Another common form of data is a nested dict of dicts format:

In [None]:
pop = {'Nevada': {2001: 2.4, 2002: 2.9},
       'Ohio': {2000: 1.5, 2001: 1.7, 2002: 3.6}}

If passed to DataFrame, it will interpret the outer dict keys as the columns and the inner
keys as the row indices:

In [None]:
frame3 = DataFrame(pop)
frame3

Of course you can always transpose the result:

In [None]:
frame3.T

The keys in the inner dicts are unioned and sorted to form the index in the result. This
isn’t true if an explicit index is specified:

In [None]:
DataFrame(pop, index=[2001, 2002, 2003])

Dicts of Series are treated much in the same way:

In [None]:
pdata = {'Ohio': frame3['Ohio'][:-1],
         'Nevada': frame3['Nevada'][:2]}
DataFrame(pdata)

For a complete list of things you can pass the DataFrame constructor, see **Table 5-1**.

**Table 5-1. Possible data inputs to DataFrame constructor**

Type | Notes
--- | ---
2D ndarray | A matrix of data, passing optional row and column labels
dict of arrays, lists, or tuples | Each sequence becomes a column in the DataFrame. All sequences must be the same length.
NumPy structured/record array | Treated as the “dict of arrays” case
dict of Series | Each value becomes a column. Indexes from each Series are unioned together to form the result’s row index if no explicit index is passed.
dict of dicts | Each inner dict becomes a column.
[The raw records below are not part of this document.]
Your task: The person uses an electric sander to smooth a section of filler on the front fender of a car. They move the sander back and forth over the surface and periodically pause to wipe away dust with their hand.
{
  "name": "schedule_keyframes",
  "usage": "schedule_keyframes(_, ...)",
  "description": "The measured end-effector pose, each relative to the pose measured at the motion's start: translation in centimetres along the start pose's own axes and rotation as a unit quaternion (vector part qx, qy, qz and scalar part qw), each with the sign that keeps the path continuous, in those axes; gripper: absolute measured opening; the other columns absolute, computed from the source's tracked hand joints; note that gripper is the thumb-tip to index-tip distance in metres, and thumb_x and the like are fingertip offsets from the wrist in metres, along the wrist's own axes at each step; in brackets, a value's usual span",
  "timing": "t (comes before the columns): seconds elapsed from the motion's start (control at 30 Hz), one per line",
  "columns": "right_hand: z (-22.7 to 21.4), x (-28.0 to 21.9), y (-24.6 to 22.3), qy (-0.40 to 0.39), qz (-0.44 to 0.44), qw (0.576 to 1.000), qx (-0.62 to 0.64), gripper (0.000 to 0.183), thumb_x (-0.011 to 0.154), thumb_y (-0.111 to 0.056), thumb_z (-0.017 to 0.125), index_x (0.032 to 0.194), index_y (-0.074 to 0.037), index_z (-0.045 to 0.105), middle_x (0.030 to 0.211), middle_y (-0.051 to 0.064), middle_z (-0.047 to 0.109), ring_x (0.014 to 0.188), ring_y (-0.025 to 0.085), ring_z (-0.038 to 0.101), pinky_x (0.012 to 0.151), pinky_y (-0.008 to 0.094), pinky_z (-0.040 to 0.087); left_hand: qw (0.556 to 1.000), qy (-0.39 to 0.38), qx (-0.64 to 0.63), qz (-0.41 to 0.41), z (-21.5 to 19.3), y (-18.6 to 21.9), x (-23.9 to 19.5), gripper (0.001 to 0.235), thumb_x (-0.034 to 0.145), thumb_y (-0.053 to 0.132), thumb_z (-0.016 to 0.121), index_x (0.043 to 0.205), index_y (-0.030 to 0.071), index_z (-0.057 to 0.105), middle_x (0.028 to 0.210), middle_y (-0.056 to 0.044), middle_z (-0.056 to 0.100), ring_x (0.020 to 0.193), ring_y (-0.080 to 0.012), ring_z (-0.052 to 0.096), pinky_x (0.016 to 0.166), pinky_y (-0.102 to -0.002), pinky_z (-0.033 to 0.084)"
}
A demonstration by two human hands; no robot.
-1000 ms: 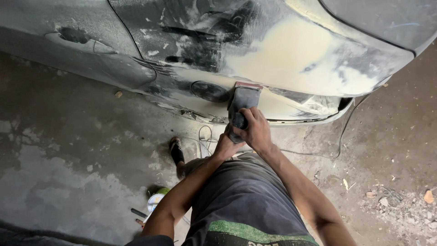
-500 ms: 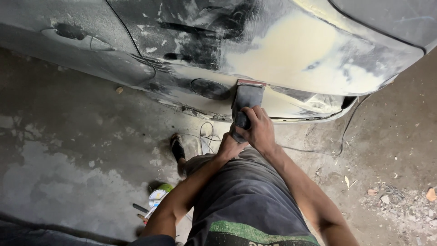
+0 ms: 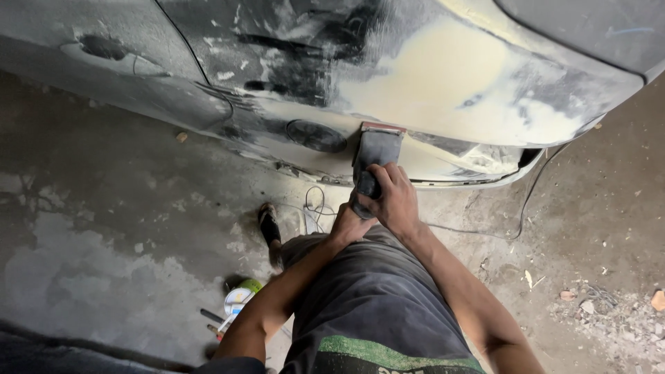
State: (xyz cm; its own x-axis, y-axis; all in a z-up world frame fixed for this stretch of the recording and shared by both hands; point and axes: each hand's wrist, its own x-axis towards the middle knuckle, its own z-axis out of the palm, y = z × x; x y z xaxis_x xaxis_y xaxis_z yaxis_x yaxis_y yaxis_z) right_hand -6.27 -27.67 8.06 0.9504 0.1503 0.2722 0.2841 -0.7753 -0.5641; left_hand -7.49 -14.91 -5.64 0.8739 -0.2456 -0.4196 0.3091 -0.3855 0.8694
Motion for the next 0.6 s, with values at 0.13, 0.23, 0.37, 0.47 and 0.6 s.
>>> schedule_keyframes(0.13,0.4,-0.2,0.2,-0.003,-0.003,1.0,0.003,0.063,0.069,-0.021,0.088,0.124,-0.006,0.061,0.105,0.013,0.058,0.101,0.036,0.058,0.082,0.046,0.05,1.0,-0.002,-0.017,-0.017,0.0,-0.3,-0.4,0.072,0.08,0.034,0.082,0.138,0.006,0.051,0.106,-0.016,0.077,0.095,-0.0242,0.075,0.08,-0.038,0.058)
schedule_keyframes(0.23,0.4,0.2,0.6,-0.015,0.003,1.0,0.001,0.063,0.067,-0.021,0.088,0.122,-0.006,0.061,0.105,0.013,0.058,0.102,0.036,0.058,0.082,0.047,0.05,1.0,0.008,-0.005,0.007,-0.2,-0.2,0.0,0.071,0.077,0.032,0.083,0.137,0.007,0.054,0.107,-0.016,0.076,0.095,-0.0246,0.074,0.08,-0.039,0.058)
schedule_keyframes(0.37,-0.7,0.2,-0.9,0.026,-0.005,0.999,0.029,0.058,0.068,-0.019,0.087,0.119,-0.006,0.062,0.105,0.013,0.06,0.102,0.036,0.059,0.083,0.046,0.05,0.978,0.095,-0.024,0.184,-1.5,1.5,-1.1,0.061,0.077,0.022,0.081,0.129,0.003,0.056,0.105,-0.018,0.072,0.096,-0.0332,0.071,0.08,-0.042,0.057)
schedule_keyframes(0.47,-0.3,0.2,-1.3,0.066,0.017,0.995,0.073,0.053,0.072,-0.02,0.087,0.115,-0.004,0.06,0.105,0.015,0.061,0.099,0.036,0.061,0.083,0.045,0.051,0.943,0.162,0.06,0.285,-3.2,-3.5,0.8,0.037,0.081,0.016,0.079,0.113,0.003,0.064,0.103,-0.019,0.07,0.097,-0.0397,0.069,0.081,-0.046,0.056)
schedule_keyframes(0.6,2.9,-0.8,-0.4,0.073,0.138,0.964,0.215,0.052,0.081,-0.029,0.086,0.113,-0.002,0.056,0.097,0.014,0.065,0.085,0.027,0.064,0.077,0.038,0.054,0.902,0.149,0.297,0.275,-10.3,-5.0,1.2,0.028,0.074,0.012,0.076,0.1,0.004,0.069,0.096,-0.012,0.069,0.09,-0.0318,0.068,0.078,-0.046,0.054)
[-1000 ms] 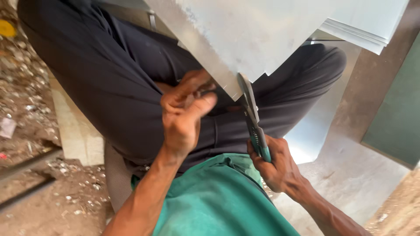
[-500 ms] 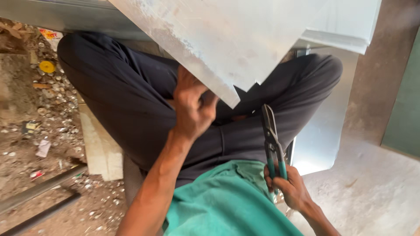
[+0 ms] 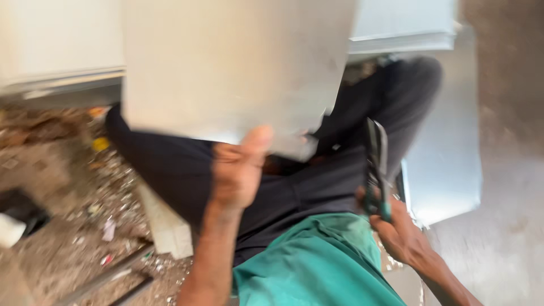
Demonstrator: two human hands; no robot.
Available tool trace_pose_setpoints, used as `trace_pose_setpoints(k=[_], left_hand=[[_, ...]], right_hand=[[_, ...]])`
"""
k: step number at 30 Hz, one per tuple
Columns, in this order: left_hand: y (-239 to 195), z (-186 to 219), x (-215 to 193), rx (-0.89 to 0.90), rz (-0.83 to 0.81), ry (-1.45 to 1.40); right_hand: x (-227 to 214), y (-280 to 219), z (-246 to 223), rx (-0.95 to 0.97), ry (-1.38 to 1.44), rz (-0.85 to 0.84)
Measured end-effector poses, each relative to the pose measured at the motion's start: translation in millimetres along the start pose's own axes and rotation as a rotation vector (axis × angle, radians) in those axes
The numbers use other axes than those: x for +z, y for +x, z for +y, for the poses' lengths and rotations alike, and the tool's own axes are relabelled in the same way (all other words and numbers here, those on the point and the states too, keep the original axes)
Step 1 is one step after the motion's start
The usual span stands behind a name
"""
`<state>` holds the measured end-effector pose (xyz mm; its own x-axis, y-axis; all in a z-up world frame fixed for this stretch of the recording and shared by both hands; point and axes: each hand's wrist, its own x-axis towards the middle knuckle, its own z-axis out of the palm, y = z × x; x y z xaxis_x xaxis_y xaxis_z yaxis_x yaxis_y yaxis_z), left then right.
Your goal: The person sits cross-legged on the ground and uses tin snips to cut rectangular pieces from translucent plastic sheets. They hold the sheet on their lap, make cuts along the edges, and place the cut pieces onto a stack on the floor.
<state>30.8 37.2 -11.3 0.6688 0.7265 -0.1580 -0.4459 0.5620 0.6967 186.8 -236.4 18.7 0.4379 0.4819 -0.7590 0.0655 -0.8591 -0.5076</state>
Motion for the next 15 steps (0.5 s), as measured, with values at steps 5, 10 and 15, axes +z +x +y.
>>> trace_pose_setpoints(k=[5,10,15], left_hand=[[0,-62,51,-0.096,-0.095,0.176],[0,-68,52,-0.142,-0.041,0.160],[-5,-87,41,-0.036,0.089,0.280]], right_hand=[[2,-12,-27,0.138,0.340,-0.166],[12,4,-38,-0.041,0.278,-0.120],[11,5,-34,-0.150,0.206,-0.049]])
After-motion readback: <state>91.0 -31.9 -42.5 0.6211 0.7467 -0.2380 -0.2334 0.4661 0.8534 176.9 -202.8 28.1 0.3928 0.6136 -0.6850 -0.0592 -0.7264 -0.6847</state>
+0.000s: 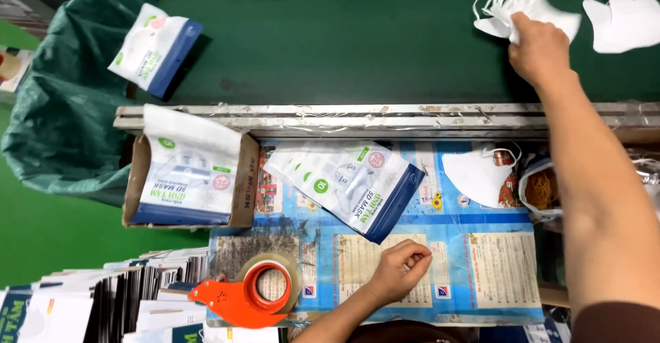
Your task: The person is packaging face masks into plastic bags on an assembly line.
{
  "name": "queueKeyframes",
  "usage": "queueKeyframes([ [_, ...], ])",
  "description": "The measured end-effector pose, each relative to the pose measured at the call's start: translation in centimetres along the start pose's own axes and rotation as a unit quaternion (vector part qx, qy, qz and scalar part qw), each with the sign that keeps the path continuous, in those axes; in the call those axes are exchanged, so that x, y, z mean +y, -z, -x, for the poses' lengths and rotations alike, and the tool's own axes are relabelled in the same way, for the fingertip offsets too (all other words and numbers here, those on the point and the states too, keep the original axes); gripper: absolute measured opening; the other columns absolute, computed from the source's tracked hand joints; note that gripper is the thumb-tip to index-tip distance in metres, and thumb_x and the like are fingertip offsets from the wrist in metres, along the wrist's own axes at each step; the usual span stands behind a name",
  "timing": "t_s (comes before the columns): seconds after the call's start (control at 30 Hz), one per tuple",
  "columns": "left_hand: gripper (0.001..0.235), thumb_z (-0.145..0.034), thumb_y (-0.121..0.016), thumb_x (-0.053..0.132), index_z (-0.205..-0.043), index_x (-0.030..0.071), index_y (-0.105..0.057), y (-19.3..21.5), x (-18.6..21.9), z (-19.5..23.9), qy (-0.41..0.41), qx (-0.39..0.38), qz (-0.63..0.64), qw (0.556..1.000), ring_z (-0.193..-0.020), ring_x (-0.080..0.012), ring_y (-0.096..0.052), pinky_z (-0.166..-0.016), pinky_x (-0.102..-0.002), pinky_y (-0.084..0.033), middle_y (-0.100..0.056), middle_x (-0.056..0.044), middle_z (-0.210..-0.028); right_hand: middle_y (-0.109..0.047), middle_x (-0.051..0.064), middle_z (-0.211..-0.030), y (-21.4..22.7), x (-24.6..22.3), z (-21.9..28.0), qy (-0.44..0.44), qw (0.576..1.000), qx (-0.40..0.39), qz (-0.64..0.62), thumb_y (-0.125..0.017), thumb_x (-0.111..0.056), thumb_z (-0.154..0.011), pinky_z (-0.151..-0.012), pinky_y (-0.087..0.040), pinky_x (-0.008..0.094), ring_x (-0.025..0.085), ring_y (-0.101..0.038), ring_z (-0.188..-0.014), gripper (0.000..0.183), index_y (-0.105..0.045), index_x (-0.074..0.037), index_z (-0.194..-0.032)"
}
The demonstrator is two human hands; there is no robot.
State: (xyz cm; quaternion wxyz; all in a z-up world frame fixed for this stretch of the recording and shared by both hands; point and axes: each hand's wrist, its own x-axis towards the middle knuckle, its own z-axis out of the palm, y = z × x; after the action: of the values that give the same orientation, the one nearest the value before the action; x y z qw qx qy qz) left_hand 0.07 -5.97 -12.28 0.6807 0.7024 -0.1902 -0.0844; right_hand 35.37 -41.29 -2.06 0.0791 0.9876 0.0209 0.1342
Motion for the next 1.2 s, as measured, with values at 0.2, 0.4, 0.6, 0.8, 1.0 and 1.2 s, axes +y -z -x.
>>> queueKeyframes([
  [0.2, 0.012, -0.098, -0.072, 0.01, -0.103, -0.001, -0.072, -0.2, -1.0, 0.7, -0.001, -0.026, -0.007, 1.0, -0.078, -0.0108, -0.065, -0.068, -0.024, -0.055, -0.07, -0.008, -0.096, -0.069, 0.003, -0.113, 12.5, -8.6, 12.9, 0.013, 0.77, 0.049, -0.636, -0.07, -0.014, -0.098, -0.083, -0.052, 0.026, 0.009, -0.062, -0.095, 0.045, -0.066, 0.002, -0.14],
  [0.4, 0.067, -0.079, -0.086, 0.025, -0.136, 0.019, -0.051, 4.5, 5.3, -1.4, 0.047, 0.057, 0.302, 0.951, -0.115, -0.0095, -0.066, -0.098, -0.028, -0.057, -0.064, 0.004, -0.127, -0.076, 0.015, -0.108, 1.1, -9.8, 31.2, -0.051, 0.755, -0.148, -0.637, -0.081, -0.017, -0.077, -0.085, -0.061, 0.037, 0.023, -0.074, -0.094, 0.066, -0.061, 0.003, -0.137],
  [0.6, 0.04, -0.092, -0.079, 0.036, -0.124, 0.012, -0.074, 5.6, 4.0, 0.7, -0.009, -0.008, -0.082, 0.997, -0.113, -0.02, -0.076, -0.102, -0.035, -0.061, -0.078, -0.006, -0.12, -0.05, 0.019, -0.147, 7.8, -16.3, 36.6, -0.009, 0.677, -0.184, -0.713, -0.088, -0.013, -0.064, -0.106, -0.042, 0.04, 0.027, -0.049, -0.134, 0.104, -0.035, -0.004, -0.153],
  [0.8, 0.053, -0.074, -0.092, 0.026, -0.122, 0.012, -0.074, 5.8, 3.1, 1.5, -0.116, -0.093, -0.284, 0.947, -0.108, -0.033, -0.066, -0.095, -0.042, -0.053, -0.074, -0.013, -0.12, -0.061, 0.015, -0.138, 0.3, -17.3, 39.4, 0.093, 0.9, -0.087, -0.418, -0.09, -0.007, -0.07, -0.109, -0.046, 0.041, 0.027, -0.054, -0.13, 0.069, -0.06, -0.005, -0.132],
  [1.0, 0.07, -0.078, -0.091, 0.044, -0.135, 0.019, -0.059, 8.8, 7.3, 2.8, 0.102, -0.216, 0.238, 0.941, -0.113, -0.0232, -0.064, -0.096, -0.037, -0.054, -0.067, -0.008, -0.125, -0.075, 0.021, -0.119, 5.4, -13.6, 41.1, -0.136, 0.677, -0.195, -0.696, -0.085, 0.002, -0.062, -0.095, -0.056, 0.042, 0.034, -0.071, -0.111, 0.066, -0.066, 0.0, -0.125],
  [1.2, 0.045, -0.075, -0.084, 0.041, -0.112, 0.017, -0.075, 3.5, -6.4, 4.6, -0.178, -0.024, -0.347, 0.92, -0.116, -0.0303, -0.067, -0.1, -0.04, -0.054, -0.071, -0.013, -0.124, -0.068, 0.018, -0.126, -1.1, -17.7, 39.5, 0.101, 0.827, -0.069, -0.548, -0.077, 0.002, -0.073, -0.102, -0.047, 0.041, 0.033, -0.064, -0.119, 0.055, -0.064, 0.002, -0.126],
])
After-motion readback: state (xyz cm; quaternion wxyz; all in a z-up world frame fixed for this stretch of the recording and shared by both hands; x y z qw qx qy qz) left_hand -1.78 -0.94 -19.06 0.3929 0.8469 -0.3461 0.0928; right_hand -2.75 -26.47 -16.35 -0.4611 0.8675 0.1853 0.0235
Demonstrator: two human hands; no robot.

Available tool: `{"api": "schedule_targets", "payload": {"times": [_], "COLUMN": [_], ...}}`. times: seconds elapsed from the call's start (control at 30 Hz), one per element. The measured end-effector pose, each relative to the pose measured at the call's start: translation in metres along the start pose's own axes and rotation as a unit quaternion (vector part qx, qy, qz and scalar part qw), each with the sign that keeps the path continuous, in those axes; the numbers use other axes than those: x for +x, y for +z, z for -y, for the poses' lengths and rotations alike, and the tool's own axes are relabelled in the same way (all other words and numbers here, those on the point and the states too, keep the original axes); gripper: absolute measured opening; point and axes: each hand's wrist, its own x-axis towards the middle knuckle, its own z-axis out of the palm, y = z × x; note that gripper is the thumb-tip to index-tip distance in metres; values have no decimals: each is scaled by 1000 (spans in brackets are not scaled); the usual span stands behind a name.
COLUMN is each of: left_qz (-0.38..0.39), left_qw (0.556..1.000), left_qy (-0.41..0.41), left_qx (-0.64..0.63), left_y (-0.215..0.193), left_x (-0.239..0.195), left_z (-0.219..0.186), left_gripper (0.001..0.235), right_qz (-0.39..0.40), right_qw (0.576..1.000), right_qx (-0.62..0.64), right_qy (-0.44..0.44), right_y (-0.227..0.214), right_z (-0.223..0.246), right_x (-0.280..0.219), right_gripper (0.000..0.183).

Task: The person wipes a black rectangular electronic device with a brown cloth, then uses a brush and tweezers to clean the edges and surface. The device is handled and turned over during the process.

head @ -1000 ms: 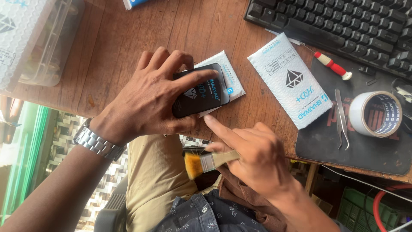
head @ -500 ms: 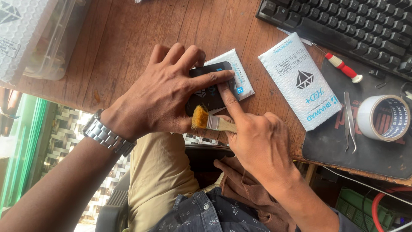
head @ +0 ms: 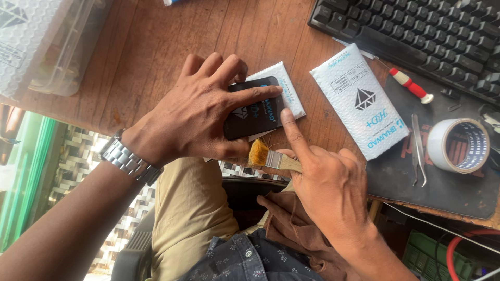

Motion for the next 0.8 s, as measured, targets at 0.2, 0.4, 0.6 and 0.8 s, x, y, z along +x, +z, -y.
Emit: {"api": "schedule_targets", "payload": {"times": [0.2, 0.4, 0.6, 0.8], "left_qz": [-5, 12, -19, -31], "left_qw": [1000, 1000, 999, 997], "left_qy": [5, -11, -13, -35], "left_qx": [-1, -7, -38, -58], "left_y": [0, 1, 1, 1], "left_x": [-3, -3, -5, -5], "left_z": [2, 4, 5, 3], "left_gripper": [103, 126, 121, 131], "right_qz": [-1, 58, 70, 138], "right_qw": [1000, 998, 997, 988], "right_qx": [23, 5, 2, -16], "right_qy": [-9, 17, 32, 71], "right_y": [0, 2, -4, -13], "right_z": [5, 2, 2, 3], "right_x": [9, 32, 51, 49], "right_gripper": [60, 79, 75, 80]}}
Keys are unioned to form the row index as in the “dict of Series” case.
list of dicts or Series | Each item becomes a row in the DataFrame. Union of dict keys or Series indexes become the DataFrame’s column labels
List of lists or tuples | Treated as the “2D ndarray” case
Another DataFrame | The DataFrame’s indexes are used unless different ones are passed
NumPy MaskedArray | Like the “2D ndarray” case except masked values become NA/missing in the DataFrame result

If a DataFrame’s **index** and **columns** have their **name** attributes set, these will also be
displayed:

In [None]:
frame3.index.name = 'year'; frame3.columns.name = 'state'
frame3

In [None]:
frame3.values

In [None]:
frame2.values

### Index objects

pandas’s Index objects are responsible for holding the axis labels and other metadata
(like the axis name or names). Any array or other sequence of labels used when constructing a Series or DataFrame is internally converted to an Index:

In [None]:
obj = Series(range(3), index=['a', 'b', 'c'])
index = obj.index
index

In [None]:
index[1:]

Index objects are immutable and thus can’t be modified by the user:

In [None]:
index[1] = 'd'

Immutability is important so that Index objects can be safely shared among data
structures:

In [None]:
index = pd.Index(np.arange(3))
obj2 = Series([1.5, -2.5, 0], index=index)
obj2.index is index

**Table 5-2** has a list of built-in Index classes in the library. With some development
effort, Index can even be subclassed to implement specialized axis indexing function-
ality.

**Table 5-2. Main Index objects in pandas**

Class | Description
--- | ---
Index | The most general Index object, representing axis labels in a NumPy array of Python objects.
Int64Index | Specialized Index for integer values.
MultiIndex | “Hierarchical” index object representing multiple levels of indexing on a single axis. Can be thought of as similar to an array of tuples.
DatetimeIndex | Stores nanosecond timestamps (represented using NumPy’s datetime64 dtype).
PeriodIndex | Specialized Index for Period data (timespans).

In addition to being array-like, an Index also functions as a fixed-size set:

In [None]:
frame3

In [None]:
'Ohio' in frame3.columns

In [None]:
2003 in frame3.index

Each Index has a number of methods and properties for set logic and answering other
common questions about the data it contains. These are summarized in **Table 5-3**.

**Table 5-3. Index methods and properties**

Method | Description
--- | ---
append | Concatenate with additional Index objects, producing a new Index
diff | Compute set difference as an Index
intersection | Compute set intersection
union | Compute set union
isin | Compute boolean array indicating whether each value is contained in the passed collection
delete | Compute new Index with element at index i deleted
drop | Compute new index by deleting passed values
insert | Compute new Index by inserting element at index i
is_monotonic | Returns True if each element is greater than or equal to the previous element
is_unique | Returns True if the Index has no duplicate values
unique | Compute the array of unique values in the Index